New Data Privacy Legislation for Zimbabwean Citizens

Zimbabwe’s Cybersecurity and Data Protection Bill of 2019 is a data protection law that was recently passed in 2019. The passing of the Cybersecurity and Data Protection Bill of 2019 was largely due to the Constitution of Zimbabwe Amendment 20 of 2013, which afforded all citizens the right to personal privacy. As such, the Cybersecurity and Data Protection Bill of 2019 was passed to reinforce the provisions stipulated in the Constitution of Zimbabwe Amendment 20 of 2013 as it relates to data protection. To this point, the Cybersecurity and Data Protection Bill of 2019 sets forth the legal framework that data controllers within Zimbabwe must abide by when engaging in data processing activities in the country.

How are data controllers and processors defined under the Cybersecurity and Data Protection Bill of 2019?

Under the Cybersecurity and Data Protection Bill of 2019, data controllers are defined as “any natural person or legal person who is licensable by the data protection authority”. Conversely, the law defines a data processor as “a natural person or legal person, who processes data for and on behalf of the controller and under the controller’s instruction, except for the persons who, under the direct employment or similar authority of the controller, are authorized to process the data”. Alternatively, as it relates to the personal scope of the law, the Cybersecurity and Data Protection Bill of 2019 regulates “the collection, storage, and processing of data by natural or legal persons licensable by the data protection authority”.

Moreover, the territorial scope of the law applies to all data processing activities that occur within Zimbabwe, as well as instances in which personal data is transferred to third parties in foreign countries. Additionally, the material scope of the Cybersecurity and Data Protection Bill of 2019 defines data processing to mean “any operation or set of operations which are performed upon data, whether or not by automated means, such as obtaining, recording, or holding the data, or carrying out any operation or set of operations on data, including”:

• The organization, alteration, or adaptation of personal data.
• The use, consultation, or retrieval of personal data.
• The combination, alignment, blocking, erasure, or destruction of personal data.

What are the requirements of data controllers and processors under the Cybersecurity and Data Protection Bill of 2019?

The Cybersecurity and Data Protection Bill of 2019 established various data protection principles that data controllers and processors within Zimbabwe must adhere to at all times when collecting, processing, and disseminating personal data. These data protection principles include:

• Data controllers are required to process personal data in a manner consistent with lawfulness and fairness, when necessary.
• Data controllers are responsible for establishing a balance between competing interests.
• Personal data can only be processed for specified, explicit, and legitimate purposes, and data controllers are responsible for taking into account all relevant factors pertaining to data processing, such as the applicable legal and regulatory provisions of the law.
• Personal data that is processed must be relevant, adequate, and non-excessive with respect to the purpose for which it is collected and further processed.
• All personal data that is processed must be kept in a form that allows for the identification of applicable data subjects, for a period no longer that is needed in regards to the purpose for which the data in question was collected and further processed.
• All personal data must be kept in a manner that is accessible, regardless of the technology used, and the evolution of technology cannot be an obstacle to the accessing or processing of personal data.

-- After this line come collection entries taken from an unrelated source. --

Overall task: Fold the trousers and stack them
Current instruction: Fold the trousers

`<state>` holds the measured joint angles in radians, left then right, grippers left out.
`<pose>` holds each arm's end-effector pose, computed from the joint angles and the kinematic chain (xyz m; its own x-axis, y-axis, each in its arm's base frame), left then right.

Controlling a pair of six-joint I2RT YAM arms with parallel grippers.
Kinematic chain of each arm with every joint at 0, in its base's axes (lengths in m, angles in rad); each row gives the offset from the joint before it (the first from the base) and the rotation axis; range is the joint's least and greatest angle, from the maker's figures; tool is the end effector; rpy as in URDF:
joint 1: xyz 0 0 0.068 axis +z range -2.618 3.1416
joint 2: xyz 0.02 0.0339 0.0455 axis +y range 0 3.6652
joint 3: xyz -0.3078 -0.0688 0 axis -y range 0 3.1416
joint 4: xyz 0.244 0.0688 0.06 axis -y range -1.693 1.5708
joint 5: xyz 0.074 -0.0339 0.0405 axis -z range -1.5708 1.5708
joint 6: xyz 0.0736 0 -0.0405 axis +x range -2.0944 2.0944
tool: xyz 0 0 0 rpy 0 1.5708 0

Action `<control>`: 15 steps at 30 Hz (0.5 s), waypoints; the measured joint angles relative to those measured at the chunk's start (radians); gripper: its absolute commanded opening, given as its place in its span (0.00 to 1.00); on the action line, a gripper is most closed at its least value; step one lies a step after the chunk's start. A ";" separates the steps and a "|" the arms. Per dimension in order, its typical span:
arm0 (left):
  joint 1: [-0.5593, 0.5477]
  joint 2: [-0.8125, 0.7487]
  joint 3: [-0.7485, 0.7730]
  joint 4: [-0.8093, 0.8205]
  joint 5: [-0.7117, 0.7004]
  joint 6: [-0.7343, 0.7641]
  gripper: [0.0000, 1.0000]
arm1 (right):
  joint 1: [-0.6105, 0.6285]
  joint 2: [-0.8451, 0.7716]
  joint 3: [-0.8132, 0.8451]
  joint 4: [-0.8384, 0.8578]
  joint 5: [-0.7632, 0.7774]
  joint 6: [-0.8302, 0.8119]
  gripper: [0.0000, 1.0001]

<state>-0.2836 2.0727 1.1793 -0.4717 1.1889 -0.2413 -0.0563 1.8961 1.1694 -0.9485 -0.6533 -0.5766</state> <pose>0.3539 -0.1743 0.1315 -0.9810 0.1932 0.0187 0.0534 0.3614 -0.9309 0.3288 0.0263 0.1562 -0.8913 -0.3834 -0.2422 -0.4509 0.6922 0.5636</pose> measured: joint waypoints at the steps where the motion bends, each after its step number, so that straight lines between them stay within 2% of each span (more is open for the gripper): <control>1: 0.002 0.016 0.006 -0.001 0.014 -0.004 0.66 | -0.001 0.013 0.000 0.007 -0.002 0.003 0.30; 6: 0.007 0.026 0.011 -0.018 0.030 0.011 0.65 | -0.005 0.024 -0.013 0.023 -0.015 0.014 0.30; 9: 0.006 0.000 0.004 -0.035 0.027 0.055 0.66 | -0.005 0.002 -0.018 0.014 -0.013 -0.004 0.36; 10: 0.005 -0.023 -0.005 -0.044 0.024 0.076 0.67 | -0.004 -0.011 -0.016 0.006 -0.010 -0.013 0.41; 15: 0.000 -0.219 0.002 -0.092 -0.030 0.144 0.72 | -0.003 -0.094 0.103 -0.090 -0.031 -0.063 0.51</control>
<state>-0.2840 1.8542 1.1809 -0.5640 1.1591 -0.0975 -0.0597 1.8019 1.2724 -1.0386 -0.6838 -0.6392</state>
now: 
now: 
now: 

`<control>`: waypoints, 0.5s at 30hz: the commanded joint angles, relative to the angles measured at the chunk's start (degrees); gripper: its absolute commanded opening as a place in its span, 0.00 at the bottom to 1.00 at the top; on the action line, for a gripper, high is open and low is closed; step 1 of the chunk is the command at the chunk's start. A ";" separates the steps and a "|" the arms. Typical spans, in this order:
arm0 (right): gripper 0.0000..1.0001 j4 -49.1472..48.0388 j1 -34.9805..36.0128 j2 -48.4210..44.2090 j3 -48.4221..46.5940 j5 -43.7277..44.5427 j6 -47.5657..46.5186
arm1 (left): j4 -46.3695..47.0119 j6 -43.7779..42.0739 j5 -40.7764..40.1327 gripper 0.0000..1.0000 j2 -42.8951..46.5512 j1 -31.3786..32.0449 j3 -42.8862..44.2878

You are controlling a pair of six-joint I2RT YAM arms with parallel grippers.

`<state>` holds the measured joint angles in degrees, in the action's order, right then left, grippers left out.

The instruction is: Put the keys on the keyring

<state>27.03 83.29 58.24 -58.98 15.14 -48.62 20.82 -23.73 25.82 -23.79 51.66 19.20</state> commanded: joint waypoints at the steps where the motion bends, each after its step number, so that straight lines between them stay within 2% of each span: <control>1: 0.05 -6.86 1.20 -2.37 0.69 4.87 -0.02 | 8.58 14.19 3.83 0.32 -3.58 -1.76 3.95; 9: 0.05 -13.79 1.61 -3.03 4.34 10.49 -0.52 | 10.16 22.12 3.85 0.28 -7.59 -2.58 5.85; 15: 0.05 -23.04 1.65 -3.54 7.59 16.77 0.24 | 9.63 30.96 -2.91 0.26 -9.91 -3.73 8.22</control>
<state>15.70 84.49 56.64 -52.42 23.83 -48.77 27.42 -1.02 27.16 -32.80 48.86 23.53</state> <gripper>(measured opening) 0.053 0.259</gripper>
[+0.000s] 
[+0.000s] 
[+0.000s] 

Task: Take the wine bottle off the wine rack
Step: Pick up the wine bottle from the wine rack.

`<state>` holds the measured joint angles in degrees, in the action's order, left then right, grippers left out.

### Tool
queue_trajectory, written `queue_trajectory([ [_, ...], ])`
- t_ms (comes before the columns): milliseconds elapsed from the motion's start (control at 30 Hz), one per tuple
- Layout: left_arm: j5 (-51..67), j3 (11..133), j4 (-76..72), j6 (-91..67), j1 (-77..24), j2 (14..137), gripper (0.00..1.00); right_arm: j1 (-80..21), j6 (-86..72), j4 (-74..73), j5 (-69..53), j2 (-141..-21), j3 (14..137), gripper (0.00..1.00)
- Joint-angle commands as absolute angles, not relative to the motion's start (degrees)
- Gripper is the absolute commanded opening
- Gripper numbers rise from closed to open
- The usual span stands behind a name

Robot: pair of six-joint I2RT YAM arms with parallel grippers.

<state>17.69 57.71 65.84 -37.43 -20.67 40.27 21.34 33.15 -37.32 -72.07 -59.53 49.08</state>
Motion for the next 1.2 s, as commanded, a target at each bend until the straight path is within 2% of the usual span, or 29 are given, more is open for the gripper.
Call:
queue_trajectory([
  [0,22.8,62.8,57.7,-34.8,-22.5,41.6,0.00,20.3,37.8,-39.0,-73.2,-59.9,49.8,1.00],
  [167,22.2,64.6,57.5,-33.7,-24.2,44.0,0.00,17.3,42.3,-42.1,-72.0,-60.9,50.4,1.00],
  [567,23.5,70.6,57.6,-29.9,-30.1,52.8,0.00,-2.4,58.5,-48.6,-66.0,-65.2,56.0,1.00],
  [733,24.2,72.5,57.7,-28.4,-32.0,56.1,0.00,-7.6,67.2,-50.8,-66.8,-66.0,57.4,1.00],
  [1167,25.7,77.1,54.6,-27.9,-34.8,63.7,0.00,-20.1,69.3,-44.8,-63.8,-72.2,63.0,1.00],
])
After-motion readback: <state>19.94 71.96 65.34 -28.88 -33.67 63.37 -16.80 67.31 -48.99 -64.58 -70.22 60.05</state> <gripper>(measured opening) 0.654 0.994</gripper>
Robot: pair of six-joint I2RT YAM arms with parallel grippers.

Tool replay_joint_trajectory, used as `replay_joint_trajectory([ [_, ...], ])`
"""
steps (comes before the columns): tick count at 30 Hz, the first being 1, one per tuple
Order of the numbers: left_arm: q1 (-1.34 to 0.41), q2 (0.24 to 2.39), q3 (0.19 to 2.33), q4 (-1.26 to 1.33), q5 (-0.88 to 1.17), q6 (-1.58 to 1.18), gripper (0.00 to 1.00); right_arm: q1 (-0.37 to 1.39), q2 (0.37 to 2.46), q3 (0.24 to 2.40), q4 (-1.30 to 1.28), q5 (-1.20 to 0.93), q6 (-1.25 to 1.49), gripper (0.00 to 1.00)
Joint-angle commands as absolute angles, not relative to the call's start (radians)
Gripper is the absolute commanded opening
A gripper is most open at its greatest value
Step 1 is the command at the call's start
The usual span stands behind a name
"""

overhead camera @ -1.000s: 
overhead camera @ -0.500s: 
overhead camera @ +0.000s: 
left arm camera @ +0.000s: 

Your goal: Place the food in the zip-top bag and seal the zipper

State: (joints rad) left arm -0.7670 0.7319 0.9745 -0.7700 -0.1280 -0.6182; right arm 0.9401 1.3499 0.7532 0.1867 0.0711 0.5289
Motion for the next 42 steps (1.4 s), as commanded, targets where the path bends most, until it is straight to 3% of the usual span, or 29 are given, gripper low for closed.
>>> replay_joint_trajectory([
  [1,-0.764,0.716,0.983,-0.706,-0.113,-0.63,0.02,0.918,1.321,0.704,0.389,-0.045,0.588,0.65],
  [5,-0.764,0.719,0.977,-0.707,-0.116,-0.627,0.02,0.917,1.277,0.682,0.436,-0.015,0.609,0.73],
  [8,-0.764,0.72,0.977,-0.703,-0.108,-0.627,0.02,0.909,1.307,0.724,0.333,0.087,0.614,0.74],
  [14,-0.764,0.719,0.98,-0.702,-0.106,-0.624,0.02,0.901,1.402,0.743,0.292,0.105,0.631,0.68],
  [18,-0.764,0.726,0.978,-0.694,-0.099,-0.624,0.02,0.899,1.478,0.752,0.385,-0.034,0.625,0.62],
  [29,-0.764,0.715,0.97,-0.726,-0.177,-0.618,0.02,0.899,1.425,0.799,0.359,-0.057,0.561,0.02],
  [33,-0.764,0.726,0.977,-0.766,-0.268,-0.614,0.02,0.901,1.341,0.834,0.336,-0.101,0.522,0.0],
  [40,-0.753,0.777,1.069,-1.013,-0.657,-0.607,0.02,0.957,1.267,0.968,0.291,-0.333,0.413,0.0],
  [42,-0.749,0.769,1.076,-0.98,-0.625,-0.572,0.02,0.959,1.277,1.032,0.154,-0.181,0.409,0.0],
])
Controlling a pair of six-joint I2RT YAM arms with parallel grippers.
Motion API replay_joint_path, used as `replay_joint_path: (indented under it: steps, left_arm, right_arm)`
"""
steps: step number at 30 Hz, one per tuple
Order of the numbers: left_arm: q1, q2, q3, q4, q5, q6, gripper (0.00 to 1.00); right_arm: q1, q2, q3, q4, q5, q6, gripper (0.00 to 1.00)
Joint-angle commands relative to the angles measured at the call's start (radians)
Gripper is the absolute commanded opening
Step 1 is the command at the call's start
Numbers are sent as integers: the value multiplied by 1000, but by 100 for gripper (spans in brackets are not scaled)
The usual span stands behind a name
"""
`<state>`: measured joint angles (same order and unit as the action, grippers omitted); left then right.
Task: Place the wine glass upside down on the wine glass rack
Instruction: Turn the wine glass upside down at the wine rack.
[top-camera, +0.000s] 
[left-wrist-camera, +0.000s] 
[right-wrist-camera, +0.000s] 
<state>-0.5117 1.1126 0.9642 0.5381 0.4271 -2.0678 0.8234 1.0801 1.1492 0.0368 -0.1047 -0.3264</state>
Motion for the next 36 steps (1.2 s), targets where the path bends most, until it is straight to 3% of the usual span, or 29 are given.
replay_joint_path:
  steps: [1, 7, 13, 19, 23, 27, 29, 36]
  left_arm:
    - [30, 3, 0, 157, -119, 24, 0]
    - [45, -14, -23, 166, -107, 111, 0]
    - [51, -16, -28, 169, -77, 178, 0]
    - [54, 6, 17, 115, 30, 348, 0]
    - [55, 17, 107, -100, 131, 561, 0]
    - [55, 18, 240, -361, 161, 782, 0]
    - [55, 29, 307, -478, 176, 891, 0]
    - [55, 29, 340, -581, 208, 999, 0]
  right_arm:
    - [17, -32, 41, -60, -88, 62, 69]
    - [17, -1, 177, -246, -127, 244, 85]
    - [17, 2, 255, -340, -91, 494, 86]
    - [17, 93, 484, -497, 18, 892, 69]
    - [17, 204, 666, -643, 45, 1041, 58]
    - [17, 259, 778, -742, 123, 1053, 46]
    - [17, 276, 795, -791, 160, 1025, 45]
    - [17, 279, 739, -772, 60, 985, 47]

In addition to these data protection principles, the Cybersecurity and Data Protection Bill of 2019 also mandates that data controllers and processors provide data subjects with data processing notifications. These notifications must detail the steps and measures that data controllers and processors will follow when processing personal data, such as the specific purposes for processing and any planned transfers of personal data to third-party countries. Furthermore, the law also required data controllers and processors to ensure that personal data is only transferred to countries that have an adequate level of data protection, as well as to provide affected data subjects with data breach notifications in the event of a data leak.

What are the rights of data subjects under the Cybersecurity and Data Protection Bill of 2019?

As it relates to the rights that are afforded to Zimbabwean citizens under the Cybersecurity and Data Protection Bill of 2019, the law provides data subjects with the right to be informed, the right to access, the right to object to or opt-out of consent, and the right not to be subject to data processing decisions made solely on the basis of automated processing. On the contrary, the law does not provide data subjects with the right to rectification, the right to erasure, or the right to data portability. As it relates to punishments that can be levied against individuals and organizations who violate these various rights, people who are found to be in violation of the law are subject to a term of imprisonment of up to two years, as well as civil liability.

Through the passing of the Cybersecurity and Data Protection Bill of 2019, Zimbabwean citizens were guaranteed the right to data protection and personal privacy, in accordance with the Constitution of Zimbabwe Amendment 20 of 2013. As such, Zimbabwe joined the multitude of African countries to pass data protection laws in recent years, including the South African POPIA law and Ghana’s Data Protection Act. To this end, Zimbabwean citizens now have an avenue of recourse in the event that their data protection rights are infringed upon, whether it be domestically or internationally.